Surveillance for emerging diseases can be enhanced through incorporation of risks and hazards to identify areas on the landscape with higher likelihoods of disease introduction and spread while increasing confidence that samples are collected from locations and animals with the highest probability of disease detection. A primary example of this situation is wildlife surveillance programs for chronic wasting disease (CWD) in free-ranging white-tailed deer (Odocoileus virginianus) in jurisdictions where it is not yet known to exist. But knowledge gaps in areas that lack sufficient disease testing and the nonexistence of data depicting disease introduction risks have impeded the ability to detect disease at the earliest intrusion into wild herds. We developed a novel method to conduct wildlife disease surveillance by considering how disease introduction likelihood may increase in the presence of risk factors, such as certain human activities and dense deer populations. In the absence of empirical risk data, we solicited perceptions from subject matter experts to develop a risk assessment (survey) characterizing the likelihood of disease introduction from anthropogenic activities. We overlaid these summarized perceptions with independent harvest data on the demographic attributes of wild cervid herds. We further incorporated previously published surveillance weights representing the differential disease information gained by testing each age/sex segment of deer. We applied the resulting surveillance design ('Hazard Model') in New York during the 2013-2014 hunting season and in Tennessee during the 2018-2019 hunting season. In both states, the Hazard Model suggested that counties with large deer populations, high-risk cervid businesses, or those in close proximity to infections in neighboring states were at greatest risk for introduction of CWD and therefore should be sampled with the greatest intensity. After a brief outbreak of CWD in New York in 2005, wildlife officials in New York did not re-discover CWD in their state, while officials in Tennessee discovered their first case of CWD within four months. The Hazard Model was developed with logistics and constraints as primary considerations, so implementation is sufficiently flexible to accommodate specific operational needs of the wildlife agency.

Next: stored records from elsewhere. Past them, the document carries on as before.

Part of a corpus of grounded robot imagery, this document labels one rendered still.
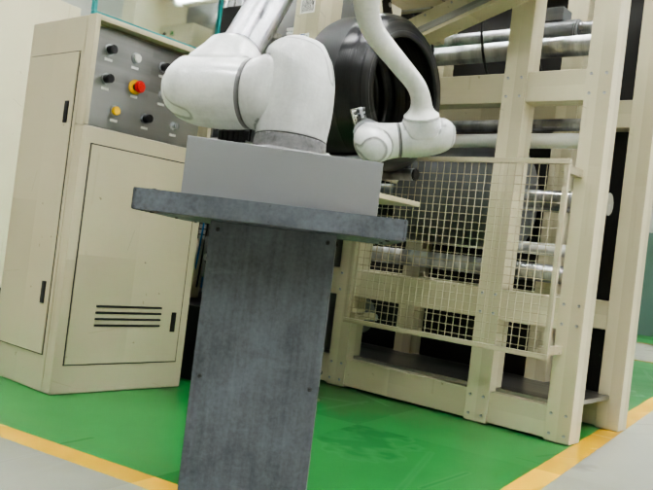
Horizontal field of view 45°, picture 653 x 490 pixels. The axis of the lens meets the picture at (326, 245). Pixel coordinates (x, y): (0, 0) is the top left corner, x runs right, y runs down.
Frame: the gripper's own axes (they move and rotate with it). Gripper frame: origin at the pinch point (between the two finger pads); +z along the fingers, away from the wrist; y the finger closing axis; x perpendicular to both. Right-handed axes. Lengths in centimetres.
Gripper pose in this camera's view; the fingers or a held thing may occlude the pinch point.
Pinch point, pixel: (360, 118)
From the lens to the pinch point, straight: 259.7
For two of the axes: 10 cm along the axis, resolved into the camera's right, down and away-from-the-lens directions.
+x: 9.8, -2.2, -0.2
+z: -0.6, -3.7, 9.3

通过纳入风险和危害因素来加强对新发疾病的监测,可识别景观中疾病传入和传播可能性较高的区域,同时提高从疾病检测概率最高的地点和动物采集样本的可信度。这种情况的一个主要例子是在尚未发现慢性消耗病(CWD)的辖区内,对自由放养的白尾鹿(弗吉尼亚鹿)开展的野生动物监测计划。但在缺乏充分疾病检测的地区存在知识空白,且不存在描述疾病传入风险的数据,这阻碍了在疾病最早侵入野生鹿群时进行检测的能力。我们开发了一种新方法来进行野生动物疾病监测,该方法考虑了在存在某些人类活动和鹿群密度大等风险因素的情况下,疾病传入可能性如何增加。在缺乏实证风险数据的情况下,我们征求了主题专家的意见,以制定一项风险评估(调查),描述人为活动导致疾病传入的可能性。我们将这些汇总的意见与关于野生鹿群人口统计学特征的独立狩猎数据叠加在一起。我们还纳入了先前公布的监测权重,这些权重代表了通过检测鹿的每个年龄/性别段获得的不同疾病信息。我们在2013 - 2014年狩猎季节将由此产生的监测设计(“危害模型”)应用于纽约,在2018 - 2019年狩猎季节应用于田纳西。在这两个州,危害模型表明,鹿群数量大、高风险鹿业或与邻州感染地区相邻的县,引入CWD的风险最大,因此应以最高强度进行采样。2005年纽约曾短暂爆发CWD后,纽约的野生动物官员在该州未再次发现CWD,而田纳西的官员在四个月内发现了他们的首例CWD病例。危害模型的开发以后勤和限制因素为主要考虑因素,因此实施足够灵活,能够适应野生动物机构的特定业务需求。